### YOUR GOAL
Wherever a line of the listing holds the string "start", copy that line.

### SOURCE MATERIAL
# # # # # # #

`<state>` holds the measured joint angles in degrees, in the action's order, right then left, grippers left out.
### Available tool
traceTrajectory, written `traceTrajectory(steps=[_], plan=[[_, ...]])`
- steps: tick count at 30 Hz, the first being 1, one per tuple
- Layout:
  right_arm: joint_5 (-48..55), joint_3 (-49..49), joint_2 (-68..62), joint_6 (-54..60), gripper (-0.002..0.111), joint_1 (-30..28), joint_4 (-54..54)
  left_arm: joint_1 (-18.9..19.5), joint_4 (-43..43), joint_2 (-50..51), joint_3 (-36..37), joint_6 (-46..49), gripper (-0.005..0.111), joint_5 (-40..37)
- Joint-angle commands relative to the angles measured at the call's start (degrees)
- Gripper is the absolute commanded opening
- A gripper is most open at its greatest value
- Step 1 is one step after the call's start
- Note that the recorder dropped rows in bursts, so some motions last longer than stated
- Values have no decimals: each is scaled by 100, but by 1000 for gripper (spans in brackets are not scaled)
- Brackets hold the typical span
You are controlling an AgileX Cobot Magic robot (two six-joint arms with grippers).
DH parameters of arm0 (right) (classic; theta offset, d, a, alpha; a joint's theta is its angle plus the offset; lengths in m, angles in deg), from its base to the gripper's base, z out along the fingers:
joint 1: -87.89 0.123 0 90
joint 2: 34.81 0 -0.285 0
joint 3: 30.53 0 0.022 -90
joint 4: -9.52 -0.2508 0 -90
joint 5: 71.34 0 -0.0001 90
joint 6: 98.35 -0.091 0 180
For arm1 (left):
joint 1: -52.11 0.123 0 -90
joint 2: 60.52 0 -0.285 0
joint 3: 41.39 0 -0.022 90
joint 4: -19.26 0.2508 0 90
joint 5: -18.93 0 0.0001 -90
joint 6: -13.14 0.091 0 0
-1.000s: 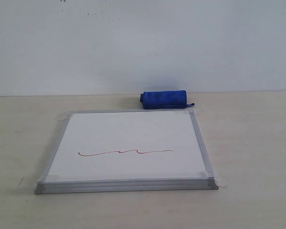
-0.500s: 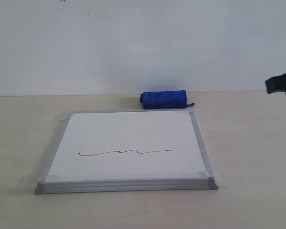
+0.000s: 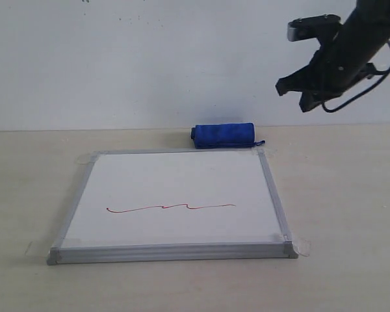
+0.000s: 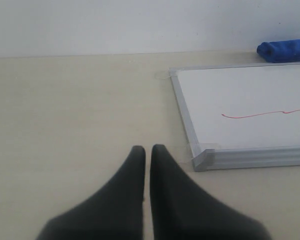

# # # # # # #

### SOLUTION
- Joint-angle commands relative to the angles measured at the call's start (degrees)
- Step 1 is one step after the call's start

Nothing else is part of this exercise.